Improved Event Matching with Automatic Message Redaction
At the core of Loupe Monitor and Resolve is the ability to group error messages that represent the same underlying problem together. As log messages arrive at the server, Loupe analyzes them and groups together ones that share the same signature into an Event. In Loupe Monitor, error events generate Alerts and in Loupe Resolve they go into the review queue so you can decide if they’re defects or not.
One of the biggest challenges Loupe faces is handling log messages that have unique data embedded in them. For example, some common exceptions embed helpful information directly in the message of the exception that are almost always unique, like this:
The process cannot access the file 'C:\Users\kendall\AppData\Local\Temp\0hktekc3.tmp'
because it is being used by another process.
It’s too much to expect a developer to rewrite every exception message to exclude unique data in the first part of the log message, but Loupe likewise can’t just group all exceptions of the same type together in the same source location as the same problem - this would tend to hide distinct instances of common exceptions.

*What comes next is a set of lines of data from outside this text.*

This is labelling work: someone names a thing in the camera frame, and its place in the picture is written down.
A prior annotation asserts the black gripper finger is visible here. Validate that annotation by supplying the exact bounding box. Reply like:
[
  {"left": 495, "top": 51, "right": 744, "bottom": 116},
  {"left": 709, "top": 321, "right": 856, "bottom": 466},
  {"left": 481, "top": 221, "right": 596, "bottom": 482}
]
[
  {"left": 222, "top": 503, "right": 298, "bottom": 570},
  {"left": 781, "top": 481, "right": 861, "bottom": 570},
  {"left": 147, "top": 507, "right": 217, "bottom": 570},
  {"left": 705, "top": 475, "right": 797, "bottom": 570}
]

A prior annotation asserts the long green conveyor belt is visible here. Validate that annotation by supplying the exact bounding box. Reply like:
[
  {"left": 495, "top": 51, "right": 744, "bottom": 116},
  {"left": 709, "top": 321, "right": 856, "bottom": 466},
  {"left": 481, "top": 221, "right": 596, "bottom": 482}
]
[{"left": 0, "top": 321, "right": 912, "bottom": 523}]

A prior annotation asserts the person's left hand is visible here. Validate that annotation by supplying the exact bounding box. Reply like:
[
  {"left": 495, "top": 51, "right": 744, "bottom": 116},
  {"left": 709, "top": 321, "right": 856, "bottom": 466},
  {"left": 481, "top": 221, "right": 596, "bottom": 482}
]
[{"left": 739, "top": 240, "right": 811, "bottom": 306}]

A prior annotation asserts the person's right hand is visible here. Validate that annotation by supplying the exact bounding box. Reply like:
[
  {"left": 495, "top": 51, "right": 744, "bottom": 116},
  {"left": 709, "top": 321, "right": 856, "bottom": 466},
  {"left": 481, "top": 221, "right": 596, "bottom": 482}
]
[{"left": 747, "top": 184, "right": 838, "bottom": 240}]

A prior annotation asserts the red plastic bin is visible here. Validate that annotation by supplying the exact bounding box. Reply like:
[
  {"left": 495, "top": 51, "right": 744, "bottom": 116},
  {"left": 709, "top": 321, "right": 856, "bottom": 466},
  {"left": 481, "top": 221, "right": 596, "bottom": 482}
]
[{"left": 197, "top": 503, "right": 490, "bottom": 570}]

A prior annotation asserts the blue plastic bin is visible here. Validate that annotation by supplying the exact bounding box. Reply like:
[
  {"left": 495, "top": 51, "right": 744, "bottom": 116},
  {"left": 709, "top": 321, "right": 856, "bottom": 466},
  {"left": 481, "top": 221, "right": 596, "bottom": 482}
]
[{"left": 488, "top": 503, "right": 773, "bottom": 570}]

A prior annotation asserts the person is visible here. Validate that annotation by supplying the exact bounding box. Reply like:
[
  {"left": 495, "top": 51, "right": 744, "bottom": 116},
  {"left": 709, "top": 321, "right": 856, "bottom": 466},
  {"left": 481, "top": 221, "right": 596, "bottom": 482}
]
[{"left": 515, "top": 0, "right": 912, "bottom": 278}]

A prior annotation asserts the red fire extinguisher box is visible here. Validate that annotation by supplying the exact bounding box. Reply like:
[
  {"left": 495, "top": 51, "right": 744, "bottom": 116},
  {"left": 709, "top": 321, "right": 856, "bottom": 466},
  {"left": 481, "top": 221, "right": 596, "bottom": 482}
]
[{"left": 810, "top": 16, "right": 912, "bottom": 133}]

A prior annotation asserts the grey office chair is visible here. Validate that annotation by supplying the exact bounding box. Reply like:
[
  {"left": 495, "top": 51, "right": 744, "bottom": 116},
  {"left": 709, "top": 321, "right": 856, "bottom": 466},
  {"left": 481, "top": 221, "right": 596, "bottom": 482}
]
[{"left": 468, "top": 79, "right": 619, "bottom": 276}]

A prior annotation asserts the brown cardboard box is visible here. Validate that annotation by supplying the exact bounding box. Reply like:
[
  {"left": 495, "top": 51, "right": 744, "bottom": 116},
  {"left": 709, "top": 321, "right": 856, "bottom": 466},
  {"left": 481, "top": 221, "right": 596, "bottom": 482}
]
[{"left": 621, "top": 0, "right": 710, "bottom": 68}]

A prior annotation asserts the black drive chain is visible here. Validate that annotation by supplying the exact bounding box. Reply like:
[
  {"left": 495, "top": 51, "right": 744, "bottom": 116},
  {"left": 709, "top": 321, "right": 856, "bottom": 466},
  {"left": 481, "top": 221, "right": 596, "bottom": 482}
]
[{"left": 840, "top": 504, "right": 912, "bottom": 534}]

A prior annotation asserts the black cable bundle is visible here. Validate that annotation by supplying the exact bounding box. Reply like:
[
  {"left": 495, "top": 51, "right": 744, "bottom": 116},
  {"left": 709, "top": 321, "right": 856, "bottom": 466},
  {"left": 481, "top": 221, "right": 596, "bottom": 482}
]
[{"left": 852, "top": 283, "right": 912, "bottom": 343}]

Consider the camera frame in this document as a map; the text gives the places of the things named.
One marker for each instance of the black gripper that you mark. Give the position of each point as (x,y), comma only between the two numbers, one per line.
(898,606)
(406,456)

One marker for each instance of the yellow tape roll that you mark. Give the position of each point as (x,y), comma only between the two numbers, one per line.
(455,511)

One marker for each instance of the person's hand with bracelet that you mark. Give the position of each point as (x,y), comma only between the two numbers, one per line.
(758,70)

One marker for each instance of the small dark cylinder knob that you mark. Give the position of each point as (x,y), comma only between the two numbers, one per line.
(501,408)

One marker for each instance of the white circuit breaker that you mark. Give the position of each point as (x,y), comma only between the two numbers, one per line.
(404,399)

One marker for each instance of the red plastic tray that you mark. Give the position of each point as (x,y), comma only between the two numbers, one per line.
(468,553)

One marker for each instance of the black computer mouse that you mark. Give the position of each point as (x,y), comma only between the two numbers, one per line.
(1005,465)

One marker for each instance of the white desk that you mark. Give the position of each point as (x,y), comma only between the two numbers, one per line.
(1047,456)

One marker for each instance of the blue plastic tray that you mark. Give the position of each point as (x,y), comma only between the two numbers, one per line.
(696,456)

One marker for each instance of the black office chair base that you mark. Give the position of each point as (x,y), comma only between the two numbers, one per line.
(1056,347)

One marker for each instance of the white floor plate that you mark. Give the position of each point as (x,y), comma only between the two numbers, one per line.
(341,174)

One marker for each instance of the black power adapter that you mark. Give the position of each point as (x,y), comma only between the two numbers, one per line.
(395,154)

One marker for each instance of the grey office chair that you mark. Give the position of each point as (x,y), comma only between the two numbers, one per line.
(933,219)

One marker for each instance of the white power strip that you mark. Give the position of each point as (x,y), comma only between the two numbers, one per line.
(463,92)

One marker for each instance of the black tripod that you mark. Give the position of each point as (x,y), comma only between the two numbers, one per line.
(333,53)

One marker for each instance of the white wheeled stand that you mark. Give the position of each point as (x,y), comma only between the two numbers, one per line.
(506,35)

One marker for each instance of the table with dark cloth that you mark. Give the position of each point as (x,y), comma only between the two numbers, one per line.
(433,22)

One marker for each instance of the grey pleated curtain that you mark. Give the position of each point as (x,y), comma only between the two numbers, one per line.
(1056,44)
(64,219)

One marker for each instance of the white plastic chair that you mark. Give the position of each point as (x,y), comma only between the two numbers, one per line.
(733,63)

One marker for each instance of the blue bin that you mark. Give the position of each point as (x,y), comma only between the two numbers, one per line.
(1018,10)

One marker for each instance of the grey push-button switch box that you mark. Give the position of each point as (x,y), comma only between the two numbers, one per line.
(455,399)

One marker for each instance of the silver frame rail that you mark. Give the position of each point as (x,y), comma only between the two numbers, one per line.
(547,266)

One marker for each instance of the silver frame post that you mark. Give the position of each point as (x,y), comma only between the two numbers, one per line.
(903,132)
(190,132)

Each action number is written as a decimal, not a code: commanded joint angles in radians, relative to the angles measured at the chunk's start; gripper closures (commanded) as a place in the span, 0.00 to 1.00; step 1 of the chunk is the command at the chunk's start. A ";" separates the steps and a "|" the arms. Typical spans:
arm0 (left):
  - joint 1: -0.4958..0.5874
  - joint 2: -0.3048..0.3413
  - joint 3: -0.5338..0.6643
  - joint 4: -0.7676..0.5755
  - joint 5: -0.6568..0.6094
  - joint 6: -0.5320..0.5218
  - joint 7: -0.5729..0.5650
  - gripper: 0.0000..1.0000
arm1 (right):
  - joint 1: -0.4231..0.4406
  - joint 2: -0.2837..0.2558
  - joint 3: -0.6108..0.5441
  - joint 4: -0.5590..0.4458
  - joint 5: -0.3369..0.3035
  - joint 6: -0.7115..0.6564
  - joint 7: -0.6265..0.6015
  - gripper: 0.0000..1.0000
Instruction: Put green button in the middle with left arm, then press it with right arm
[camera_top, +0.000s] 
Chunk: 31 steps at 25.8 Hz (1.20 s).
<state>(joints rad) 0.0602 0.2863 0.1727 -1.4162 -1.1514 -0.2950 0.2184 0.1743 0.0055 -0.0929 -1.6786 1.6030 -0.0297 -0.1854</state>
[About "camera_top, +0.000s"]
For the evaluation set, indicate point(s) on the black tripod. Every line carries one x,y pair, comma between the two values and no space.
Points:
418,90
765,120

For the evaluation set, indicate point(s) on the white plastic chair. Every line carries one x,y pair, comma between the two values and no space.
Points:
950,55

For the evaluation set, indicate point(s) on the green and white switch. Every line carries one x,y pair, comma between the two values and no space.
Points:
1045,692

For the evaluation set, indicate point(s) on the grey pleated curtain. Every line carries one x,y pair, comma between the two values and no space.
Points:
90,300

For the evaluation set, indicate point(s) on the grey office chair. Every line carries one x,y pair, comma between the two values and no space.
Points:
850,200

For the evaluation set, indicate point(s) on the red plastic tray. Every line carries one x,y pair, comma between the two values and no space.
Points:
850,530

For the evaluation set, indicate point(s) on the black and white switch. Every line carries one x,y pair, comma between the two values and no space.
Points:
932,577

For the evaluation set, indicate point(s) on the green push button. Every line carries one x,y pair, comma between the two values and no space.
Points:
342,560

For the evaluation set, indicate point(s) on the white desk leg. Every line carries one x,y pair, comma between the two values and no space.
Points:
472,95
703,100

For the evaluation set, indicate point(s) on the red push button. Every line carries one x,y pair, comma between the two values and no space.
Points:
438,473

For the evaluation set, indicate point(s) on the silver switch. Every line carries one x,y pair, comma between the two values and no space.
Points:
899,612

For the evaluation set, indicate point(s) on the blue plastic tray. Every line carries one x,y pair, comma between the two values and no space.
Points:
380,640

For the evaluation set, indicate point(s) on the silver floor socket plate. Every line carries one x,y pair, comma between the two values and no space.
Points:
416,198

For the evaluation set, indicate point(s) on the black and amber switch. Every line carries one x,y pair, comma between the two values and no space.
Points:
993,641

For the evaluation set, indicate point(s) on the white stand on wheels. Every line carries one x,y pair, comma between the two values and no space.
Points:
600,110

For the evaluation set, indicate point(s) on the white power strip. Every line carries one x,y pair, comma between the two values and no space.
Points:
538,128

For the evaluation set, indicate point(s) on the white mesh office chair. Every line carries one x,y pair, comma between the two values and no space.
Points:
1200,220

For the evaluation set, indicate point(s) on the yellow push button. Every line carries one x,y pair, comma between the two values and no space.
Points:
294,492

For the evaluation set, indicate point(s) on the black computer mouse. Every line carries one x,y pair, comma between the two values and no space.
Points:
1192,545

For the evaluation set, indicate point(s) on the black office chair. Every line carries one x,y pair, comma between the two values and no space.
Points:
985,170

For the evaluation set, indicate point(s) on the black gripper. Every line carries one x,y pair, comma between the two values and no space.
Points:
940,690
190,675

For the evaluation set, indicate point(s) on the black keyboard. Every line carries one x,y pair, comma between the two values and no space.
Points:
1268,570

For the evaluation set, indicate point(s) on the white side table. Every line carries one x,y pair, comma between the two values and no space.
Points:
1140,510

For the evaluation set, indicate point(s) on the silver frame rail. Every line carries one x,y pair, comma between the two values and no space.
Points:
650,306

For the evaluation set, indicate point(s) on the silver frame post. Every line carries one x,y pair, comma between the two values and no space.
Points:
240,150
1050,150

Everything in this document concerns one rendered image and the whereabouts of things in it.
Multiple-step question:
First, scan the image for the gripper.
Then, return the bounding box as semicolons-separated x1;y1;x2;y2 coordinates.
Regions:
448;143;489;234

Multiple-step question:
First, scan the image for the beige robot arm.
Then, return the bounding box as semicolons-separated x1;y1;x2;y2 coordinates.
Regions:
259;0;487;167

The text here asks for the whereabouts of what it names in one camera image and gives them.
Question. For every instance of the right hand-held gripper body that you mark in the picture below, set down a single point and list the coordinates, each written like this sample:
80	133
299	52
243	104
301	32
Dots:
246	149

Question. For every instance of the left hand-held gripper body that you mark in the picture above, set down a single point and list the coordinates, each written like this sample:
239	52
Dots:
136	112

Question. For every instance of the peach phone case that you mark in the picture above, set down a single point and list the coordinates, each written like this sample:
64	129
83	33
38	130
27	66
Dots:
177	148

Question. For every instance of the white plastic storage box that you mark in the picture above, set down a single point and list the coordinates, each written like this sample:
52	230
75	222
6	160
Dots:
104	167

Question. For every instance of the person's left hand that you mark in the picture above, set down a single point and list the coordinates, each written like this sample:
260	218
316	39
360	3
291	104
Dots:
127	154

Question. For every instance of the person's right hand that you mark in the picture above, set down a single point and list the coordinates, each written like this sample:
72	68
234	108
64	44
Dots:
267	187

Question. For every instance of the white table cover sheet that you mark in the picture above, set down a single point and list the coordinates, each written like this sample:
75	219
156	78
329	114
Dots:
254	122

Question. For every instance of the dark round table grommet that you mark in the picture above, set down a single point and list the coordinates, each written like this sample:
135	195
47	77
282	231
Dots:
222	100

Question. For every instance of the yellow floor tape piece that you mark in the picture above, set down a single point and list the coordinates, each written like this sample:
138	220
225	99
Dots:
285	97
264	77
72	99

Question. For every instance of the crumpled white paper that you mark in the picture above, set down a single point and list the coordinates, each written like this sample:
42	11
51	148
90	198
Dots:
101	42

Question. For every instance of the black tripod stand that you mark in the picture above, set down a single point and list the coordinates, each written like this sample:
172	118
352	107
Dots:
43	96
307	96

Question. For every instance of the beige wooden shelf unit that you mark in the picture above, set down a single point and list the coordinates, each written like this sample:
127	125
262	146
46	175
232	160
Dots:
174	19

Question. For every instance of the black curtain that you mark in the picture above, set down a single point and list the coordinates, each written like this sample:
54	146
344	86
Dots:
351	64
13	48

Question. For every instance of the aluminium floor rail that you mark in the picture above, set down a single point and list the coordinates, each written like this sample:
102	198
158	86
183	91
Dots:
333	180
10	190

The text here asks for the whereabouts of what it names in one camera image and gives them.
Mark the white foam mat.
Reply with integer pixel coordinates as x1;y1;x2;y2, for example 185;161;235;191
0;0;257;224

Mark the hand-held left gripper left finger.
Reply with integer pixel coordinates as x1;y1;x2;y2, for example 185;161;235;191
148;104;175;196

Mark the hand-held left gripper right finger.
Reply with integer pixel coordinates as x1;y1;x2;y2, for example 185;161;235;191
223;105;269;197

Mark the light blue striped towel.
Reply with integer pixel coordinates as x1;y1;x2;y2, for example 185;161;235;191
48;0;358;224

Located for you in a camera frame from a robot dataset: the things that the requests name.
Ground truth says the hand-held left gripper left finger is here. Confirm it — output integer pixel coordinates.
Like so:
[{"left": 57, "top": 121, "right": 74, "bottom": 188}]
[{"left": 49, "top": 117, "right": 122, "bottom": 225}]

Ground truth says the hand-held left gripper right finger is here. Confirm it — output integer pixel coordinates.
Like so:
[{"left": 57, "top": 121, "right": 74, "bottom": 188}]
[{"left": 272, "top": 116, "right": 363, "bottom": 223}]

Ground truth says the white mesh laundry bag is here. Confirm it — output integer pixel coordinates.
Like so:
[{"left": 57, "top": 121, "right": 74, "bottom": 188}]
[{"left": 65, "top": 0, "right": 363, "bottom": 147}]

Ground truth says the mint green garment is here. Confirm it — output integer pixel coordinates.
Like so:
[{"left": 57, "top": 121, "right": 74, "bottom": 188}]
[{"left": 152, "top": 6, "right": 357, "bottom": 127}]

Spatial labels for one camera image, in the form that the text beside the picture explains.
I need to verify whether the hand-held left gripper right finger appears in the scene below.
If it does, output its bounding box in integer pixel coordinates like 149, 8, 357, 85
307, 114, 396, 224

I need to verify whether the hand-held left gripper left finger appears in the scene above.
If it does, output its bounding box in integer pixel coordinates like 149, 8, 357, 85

The situation has gotten more urgent in the past few years with newer log messages and exceptions emitted by ASP.NET Core and other new .NET libraries including more and more unique data in the first part of the message or exception. While helpful for debugging, we saw the number of unique events climb dramatically with our customers that adopted .NET Core / .NET 6 (and later).
Previously: Using Redaction Rules
Loupe has supported redaction rules for years. These let you select a log message that has unique values, mark the parts you want to redact and what to swap in for the value, and then it applies this rule across all of your data.
While this works, it’s onerous to wait for them to show up and then set up rules for each one. We use Loupe ourselves and have always wanted a better way.
New: Automatic Redaction of Common Data
Loupe 5 introduces automatic log message redaction to remove common unique values from log messages before it calculates the signature so they will group together. This new approach automatically redacts the example above into:
The process cannot access the file '{Path}'
because it is being used by another process.
Loupe records the redacted value on the Log Event but the full, unredacted value is still in the raw log data so when you look at specific occurrences of an event you can still see the original, unmodified value.
What will Loupe Redact?
Loupe scans messages looking for:
- GUIDs: The most common unique value early in a log message, often used for generating tracing Ids or just value keys.
- Timestamps, Dates, and Times: In a range of date/time formats.
- Durations: like “0.0004ms” or “00:00:59.9964814” (and a range of other formats)
- IP Addresses
- Urls
- File Paths
- Versions: like “12.0.1” or “v12.0.1”
- Hexadecimal values
- Numbers
For example, here’s a real customer log message we got as a test case:
The TransientConfig state of run {Event=59c4a4fa-fb01-40dd-8db7-2122444bff1b/2023-03-21 10:34:02.350,
Run=c5a10de4-83a7-40a2-a38e-0ac1a9986d46} was modified during loading.
Loupe’s new redaction rules automatically change that to:
The TransientConfig state of run {Event={Guid}/{Timestamp},
Run={Guid}} was modified during loading.
That groups together nicely - and helps your dev team have a single event to resolve.
Automatic redaction work along with user-defined redaction rules - if a log message matches a redaction rule you’ve configured, the message will not be run through automatic redaction. We’re confident if you took the time to go through and configure a rule, you redacted everything you wanted to!
Real World Results
We’ve been testing automatic redaction with Loupe Cloud-Hosted customers to find the right balance between redacting all the things we should without accidentally taking out useful data and causing unrelated things to be grouped together. The initial results are very encouraging - we’ve seen reduction in unique error signatures of up to 99% for customers with a large number of events. One customer saw it reduce the number of signatures down to 950 from 12,000. It then only took them an hour to run through the 950, categorize them, and discover a number of key defects that have been affecting their customers - but hiding in the mass of data.
With our latest update, it’s enabled by default for new customers and we’re rolling it out incrementally to existing customers (along with communication so there’s no surprises!)